If there is anything that I would define as a moment of clarity in my life about what I wanted, it was when my fiance died suddenly in an accident just before my 30th birthday. I had found direction in a life that we were about to begin building together, and that was my way forward, until it wasn’t anymore.

In the aftermath of his death, there were actually some gifts in the pain. The first was that I had moments of clarity I’ve never had before. Because when death comes, especially suddenly, it strips away everything but the bones of you. And the bones of me said loud and clear that I wanted to make art again - something I’d loved up through high school but gave up during college and when I got a “real job”. My soul had grown stagnant, and I made a promise to myself in those first fragile months after he died… that I would spend my life making art. 

Another gift grief gives you is a huge "FUCK IT" button. I am normally someone who is terrified of even the smallest change. But not with my “Fuck-it” button on hand! I quit my job, moved to the country and stayed with family, and changed EVERYTHING I COULD about my life. I got a job at an art gallery, because I'd always wanted to do that. I wrote poetry. I blogged about grief. I took pictures. I made jewelry. I started selling art. I made ceramics. I spoke about grief. I taught workshops. I made paintings. I opened an Etsy shop. I learned how to wander in those years, but I often felt like a failure because I was not "getting somewhere" - i.e. no clear direction or any monetary growth was happening. I was making incredibly deep art about my grief, and sharing my journey and helping others, but to me that didn’t look like “real success” or like I was “getting anywhere”.

Here’s what I know now, looking back, almost ten years after his death catapulted me into my devotion to art…

  1. I was way harder on myself than I needed to be.

  2. A lot of times, direction looks like wandering.

  3. I am still not making very much money, and that’s okay!

I’m still not what anyone would consider “successful” financially. And my career path still doesn’t look like it has any sort of a path to it. But I’m so much kinder to myself about all of that stuff now. Because you know what? It hasn’t taken actually ruined anything the way I feared it would. I think I was feeling unsuccessful for enough years that I finally just stopped being concerned with success altogether. I make things. And I still love making things every day and sharing creativity with others. And it still makes my day.

It has been a long road to redefine success for myself.
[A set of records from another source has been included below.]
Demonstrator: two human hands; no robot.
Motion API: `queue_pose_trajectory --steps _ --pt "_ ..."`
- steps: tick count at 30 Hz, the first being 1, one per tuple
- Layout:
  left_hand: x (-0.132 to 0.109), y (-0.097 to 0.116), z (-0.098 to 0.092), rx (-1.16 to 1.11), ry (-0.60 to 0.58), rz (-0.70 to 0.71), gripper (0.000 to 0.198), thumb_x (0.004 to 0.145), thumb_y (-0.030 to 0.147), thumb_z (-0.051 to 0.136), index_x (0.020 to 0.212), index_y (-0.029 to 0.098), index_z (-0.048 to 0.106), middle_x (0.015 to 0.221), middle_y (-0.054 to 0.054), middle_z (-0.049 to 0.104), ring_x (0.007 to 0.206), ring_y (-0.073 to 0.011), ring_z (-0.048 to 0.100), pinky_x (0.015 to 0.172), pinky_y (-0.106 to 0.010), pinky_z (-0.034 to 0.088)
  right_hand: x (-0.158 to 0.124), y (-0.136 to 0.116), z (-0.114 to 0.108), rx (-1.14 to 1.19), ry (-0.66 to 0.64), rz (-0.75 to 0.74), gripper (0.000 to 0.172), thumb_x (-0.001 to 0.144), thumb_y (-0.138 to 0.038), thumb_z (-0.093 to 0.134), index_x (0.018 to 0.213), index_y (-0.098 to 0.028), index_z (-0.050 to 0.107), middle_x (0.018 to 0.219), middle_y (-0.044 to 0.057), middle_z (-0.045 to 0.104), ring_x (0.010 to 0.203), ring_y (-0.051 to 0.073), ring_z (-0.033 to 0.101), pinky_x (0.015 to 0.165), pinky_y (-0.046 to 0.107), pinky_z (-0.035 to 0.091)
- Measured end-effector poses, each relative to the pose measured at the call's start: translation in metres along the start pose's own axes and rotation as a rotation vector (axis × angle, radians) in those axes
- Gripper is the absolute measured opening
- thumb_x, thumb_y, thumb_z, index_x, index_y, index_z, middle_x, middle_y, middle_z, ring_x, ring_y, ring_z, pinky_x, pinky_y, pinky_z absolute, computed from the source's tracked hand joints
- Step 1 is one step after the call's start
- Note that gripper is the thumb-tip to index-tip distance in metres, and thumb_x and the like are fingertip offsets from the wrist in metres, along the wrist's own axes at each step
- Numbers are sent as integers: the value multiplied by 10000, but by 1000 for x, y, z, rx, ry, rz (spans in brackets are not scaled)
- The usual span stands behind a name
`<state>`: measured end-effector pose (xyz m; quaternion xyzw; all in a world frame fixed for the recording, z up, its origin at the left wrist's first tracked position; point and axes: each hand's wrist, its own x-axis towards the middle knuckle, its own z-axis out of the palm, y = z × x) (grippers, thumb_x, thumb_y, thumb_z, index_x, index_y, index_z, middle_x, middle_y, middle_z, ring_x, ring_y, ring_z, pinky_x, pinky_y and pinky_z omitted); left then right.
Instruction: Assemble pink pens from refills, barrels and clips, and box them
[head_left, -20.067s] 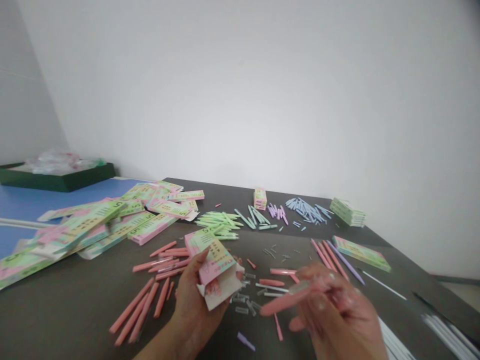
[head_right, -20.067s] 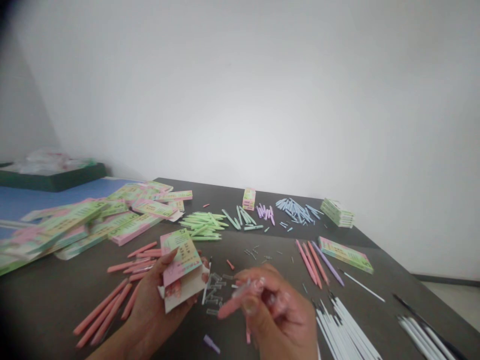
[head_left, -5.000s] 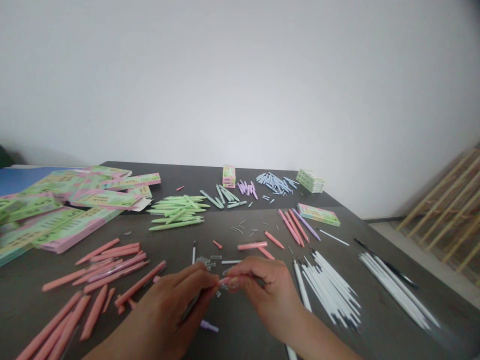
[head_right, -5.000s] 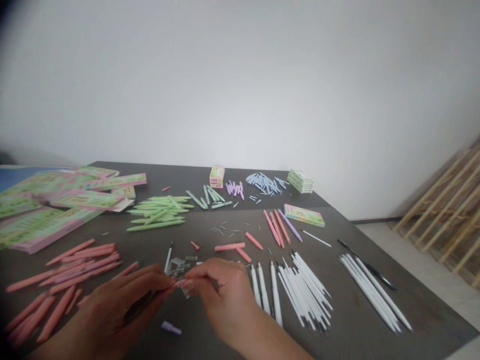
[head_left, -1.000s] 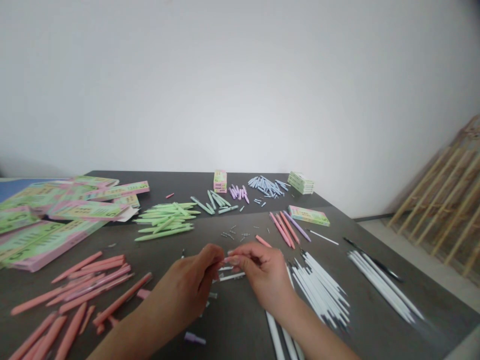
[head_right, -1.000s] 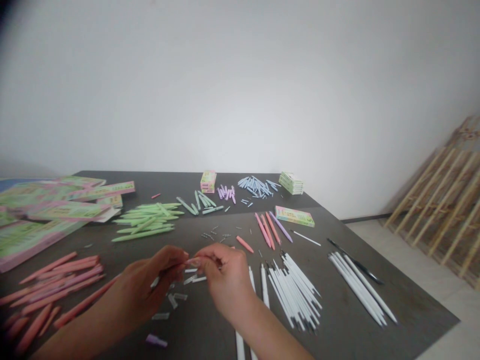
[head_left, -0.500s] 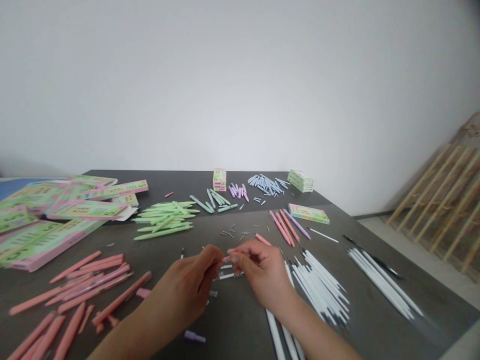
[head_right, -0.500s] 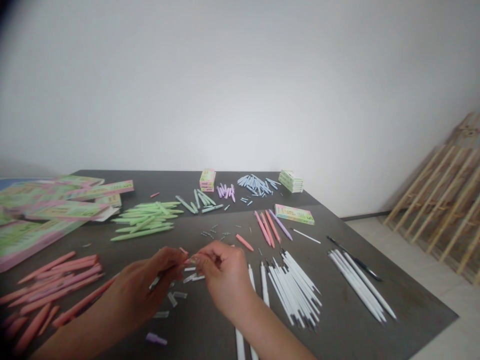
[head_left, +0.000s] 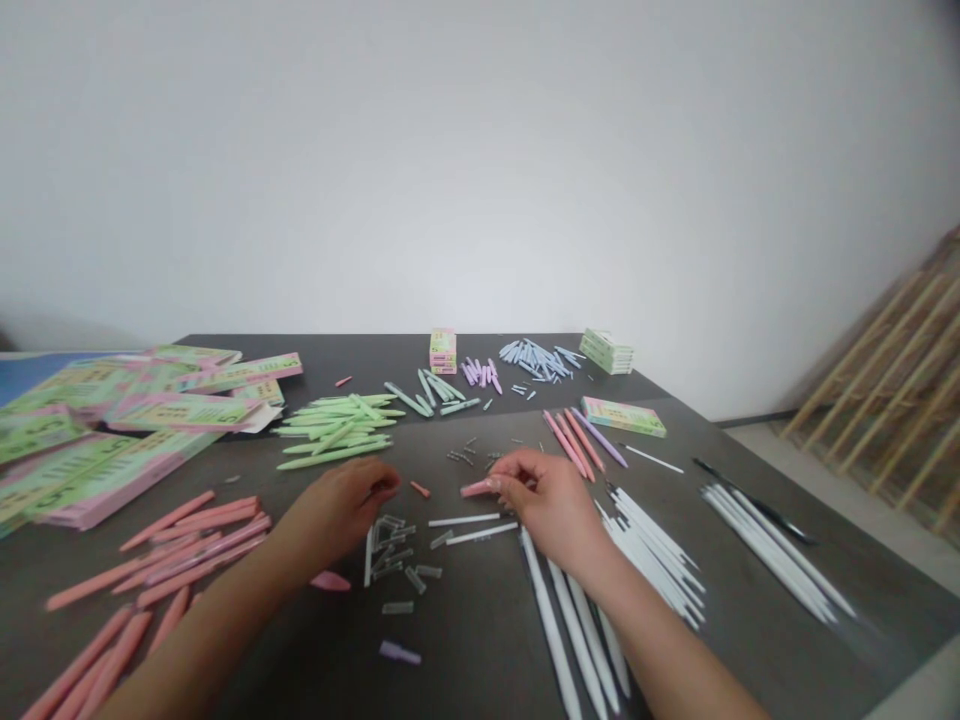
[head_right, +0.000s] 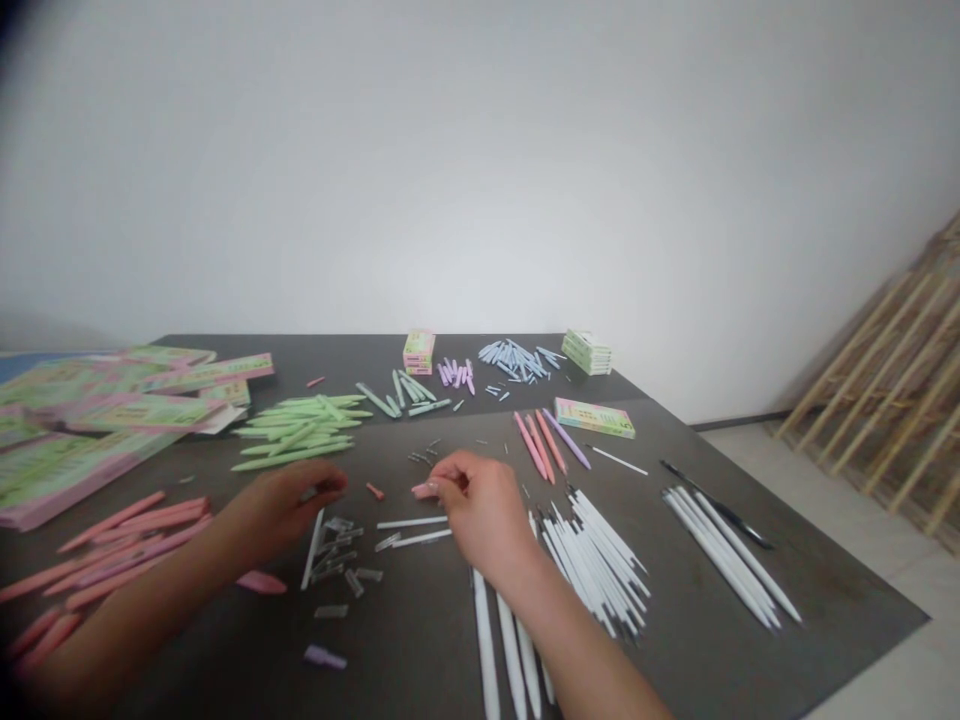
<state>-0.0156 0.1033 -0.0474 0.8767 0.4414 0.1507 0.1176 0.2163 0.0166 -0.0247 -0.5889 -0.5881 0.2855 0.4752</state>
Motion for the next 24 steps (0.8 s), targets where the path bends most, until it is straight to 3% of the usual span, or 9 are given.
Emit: queue_pose_trajectory --steps 7,13,19,24 --pt "1 -8 18 52 -94 1 270 817 215 418 833 246 686 889 -51 631 832 -216 610 694 -294 439 -1 2 0 -99 5 -54 145 812 -145 517 713 -200 609 701 5 721 668 159 671 572 231 432" --pt "1 -5 15 78 -120 12 283 821 220 431 896 272 698 910 -45 618 874 -218 598 731 -304 442 -2 4 0 -189 -9 -110 172 819 -116 512 714 -213 608 784 -5 741 756 164 669 657 249 448" --pt "-6 33 14 110 -16 66 298 875 251 396 976 257 677 954 -57 596 934 -220 567 793 -324 440 -3 4 1 -259 -80 -73 158 802 -144 566 721 -217 679 792 19 740 745 181 677 809 327 450" --pt "-10 62 28 137 -83 93 144 806 247 534 833 215 672 975 -71 601 956 -243 561 834 -367 448 -1 8 2 -266 -207 -37 210 751 -42 570 675 -205 680 918 31 738 878 176 675 934 344 390"
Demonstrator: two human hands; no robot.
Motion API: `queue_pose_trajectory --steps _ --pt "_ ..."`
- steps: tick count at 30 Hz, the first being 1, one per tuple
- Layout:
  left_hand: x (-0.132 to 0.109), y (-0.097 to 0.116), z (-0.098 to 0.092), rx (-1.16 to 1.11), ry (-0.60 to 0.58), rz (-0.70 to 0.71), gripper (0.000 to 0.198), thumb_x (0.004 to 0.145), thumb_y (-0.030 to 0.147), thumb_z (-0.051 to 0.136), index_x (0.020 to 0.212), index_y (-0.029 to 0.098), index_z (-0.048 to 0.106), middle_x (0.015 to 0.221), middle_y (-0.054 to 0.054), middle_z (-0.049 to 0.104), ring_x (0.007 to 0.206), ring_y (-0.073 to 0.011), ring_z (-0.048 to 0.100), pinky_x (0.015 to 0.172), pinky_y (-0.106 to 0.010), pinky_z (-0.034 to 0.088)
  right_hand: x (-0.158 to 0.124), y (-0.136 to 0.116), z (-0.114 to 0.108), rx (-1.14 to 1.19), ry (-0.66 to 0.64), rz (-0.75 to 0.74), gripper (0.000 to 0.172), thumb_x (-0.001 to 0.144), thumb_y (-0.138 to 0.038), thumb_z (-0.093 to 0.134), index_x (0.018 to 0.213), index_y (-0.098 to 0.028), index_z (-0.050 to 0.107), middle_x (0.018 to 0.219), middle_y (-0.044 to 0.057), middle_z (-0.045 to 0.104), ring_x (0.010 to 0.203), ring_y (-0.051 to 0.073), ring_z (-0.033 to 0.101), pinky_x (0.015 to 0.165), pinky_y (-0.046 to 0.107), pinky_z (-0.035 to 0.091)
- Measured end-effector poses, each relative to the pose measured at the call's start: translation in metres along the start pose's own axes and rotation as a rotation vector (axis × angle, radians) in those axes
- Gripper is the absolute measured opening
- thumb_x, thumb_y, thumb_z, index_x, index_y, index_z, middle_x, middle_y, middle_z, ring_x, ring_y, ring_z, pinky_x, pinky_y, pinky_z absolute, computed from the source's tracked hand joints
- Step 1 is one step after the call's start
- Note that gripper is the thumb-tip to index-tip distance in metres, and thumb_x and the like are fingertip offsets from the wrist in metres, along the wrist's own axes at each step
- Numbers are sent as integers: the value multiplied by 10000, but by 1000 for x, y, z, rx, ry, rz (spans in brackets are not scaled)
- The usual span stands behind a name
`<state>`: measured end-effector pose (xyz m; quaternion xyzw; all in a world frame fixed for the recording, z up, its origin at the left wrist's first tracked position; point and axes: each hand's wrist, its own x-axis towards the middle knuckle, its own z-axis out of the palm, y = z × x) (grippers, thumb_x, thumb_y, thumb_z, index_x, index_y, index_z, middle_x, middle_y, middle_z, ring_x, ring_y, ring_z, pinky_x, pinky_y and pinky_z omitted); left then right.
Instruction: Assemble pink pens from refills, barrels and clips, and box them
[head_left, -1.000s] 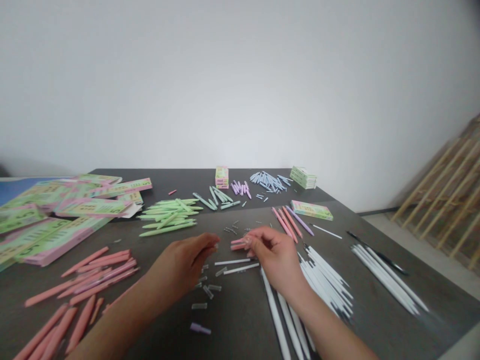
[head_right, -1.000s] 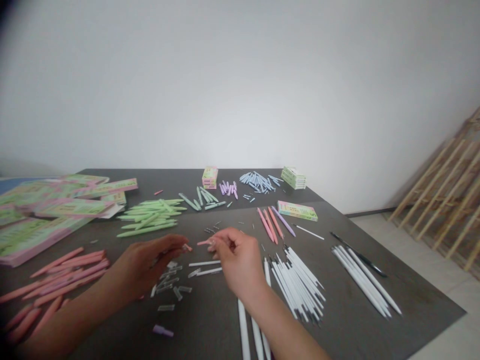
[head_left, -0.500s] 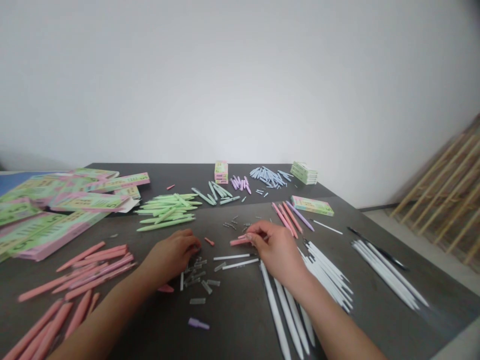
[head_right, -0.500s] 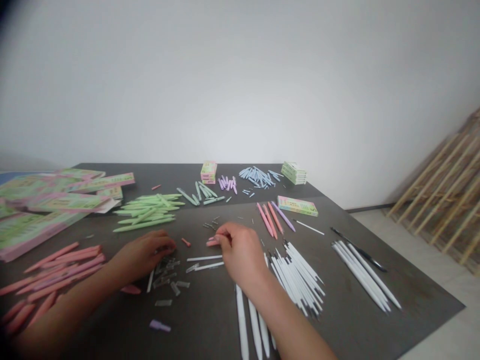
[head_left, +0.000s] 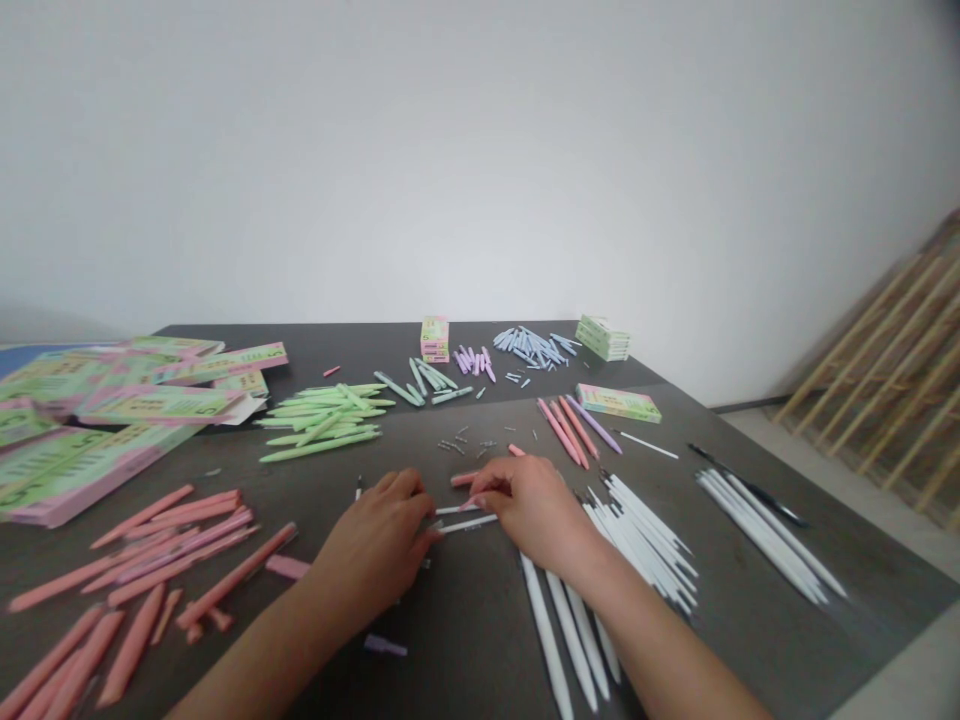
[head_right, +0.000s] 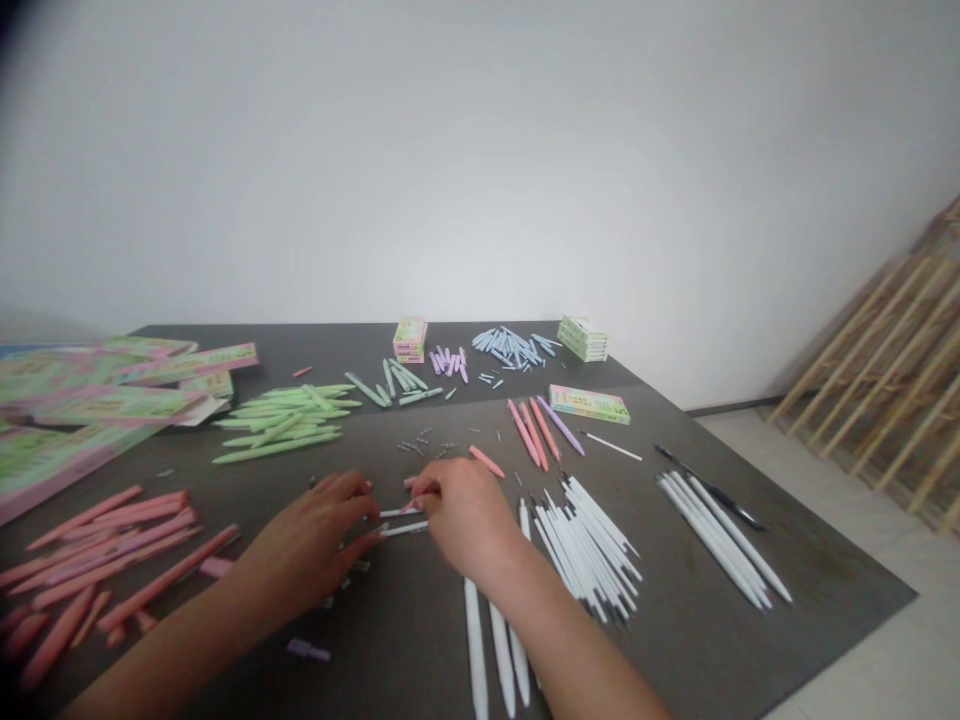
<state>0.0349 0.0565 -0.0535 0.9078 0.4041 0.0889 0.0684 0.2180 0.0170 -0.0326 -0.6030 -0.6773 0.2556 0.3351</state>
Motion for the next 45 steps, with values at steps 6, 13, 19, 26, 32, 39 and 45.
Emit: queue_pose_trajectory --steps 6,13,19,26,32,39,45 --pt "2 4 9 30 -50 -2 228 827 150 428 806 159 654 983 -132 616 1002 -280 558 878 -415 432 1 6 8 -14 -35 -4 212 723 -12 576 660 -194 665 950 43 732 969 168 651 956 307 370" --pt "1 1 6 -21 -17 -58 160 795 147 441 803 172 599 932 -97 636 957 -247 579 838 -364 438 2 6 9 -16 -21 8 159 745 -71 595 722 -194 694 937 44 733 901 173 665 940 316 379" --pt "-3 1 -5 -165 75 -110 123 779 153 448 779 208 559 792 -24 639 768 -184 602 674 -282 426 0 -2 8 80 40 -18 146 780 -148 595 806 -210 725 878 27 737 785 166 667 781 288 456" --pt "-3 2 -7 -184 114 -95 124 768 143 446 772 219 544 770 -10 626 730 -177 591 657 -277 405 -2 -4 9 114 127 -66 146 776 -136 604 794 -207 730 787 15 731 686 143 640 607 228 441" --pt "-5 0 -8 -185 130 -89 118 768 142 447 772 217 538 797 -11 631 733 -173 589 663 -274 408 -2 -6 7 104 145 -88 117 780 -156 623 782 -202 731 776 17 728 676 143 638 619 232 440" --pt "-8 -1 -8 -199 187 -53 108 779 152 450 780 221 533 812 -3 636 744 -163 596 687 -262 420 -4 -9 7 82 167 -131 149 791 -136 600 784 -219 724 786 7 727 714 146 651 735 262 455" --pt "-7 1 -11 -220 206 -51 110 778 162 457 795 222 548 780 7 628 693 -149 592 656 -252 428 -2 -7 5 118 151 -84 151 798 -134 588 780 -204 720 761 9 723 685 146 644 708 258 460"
Success used to be “Did I sell enough?”, “Did I produce enough work?” “Is the work good enough?” or “Did I land a solo exhibit?”. Now success has become “Am I being creative every day?” “Do I love the things I’m making?”, “Am I enjoying sharing creativity with others?”, “Am I feeding my soul, loving myself well and creating a balanced life?” These are the things that I have been asking myself more and more lately in terms of my success, and what a different and more enjoyable world it is to live in.

Are there bigger goals I’d like to get to? Sure. I’d love to travel more, to own a farm and get out of the city, to have a bigger studio space and get some more solo shows of my work out there. But it would be okay if none of these happened because I’m not using them to define my success anymore. It’s become less about specific, rigid big goals that I NEED to get to, and more about creating a daily life that allows me to be my most creative self. That’s where I want to be now.

It’s taken half a life to finally start to believe in a new kind of success. “Getting there”, for me, is about being here every day as much as I can so that I’m not waiting for some far away day to arrive. It’s about trusting that my creativity and intuition will never steer me wrong, and that I never have to fear that I will lose that part of me. I know now, after my long and winding journey thus far, that my creativity is a part of me that can never be taken away. And it is this way for all of us. We just have to notice the ways we are creative, and grow it from those small seeds… which are planted not in tidy rows, but scattered all around. Like the wild prairie that grows and goes through seasons… year after year, our very definition of true success, I think, is to just keep growing.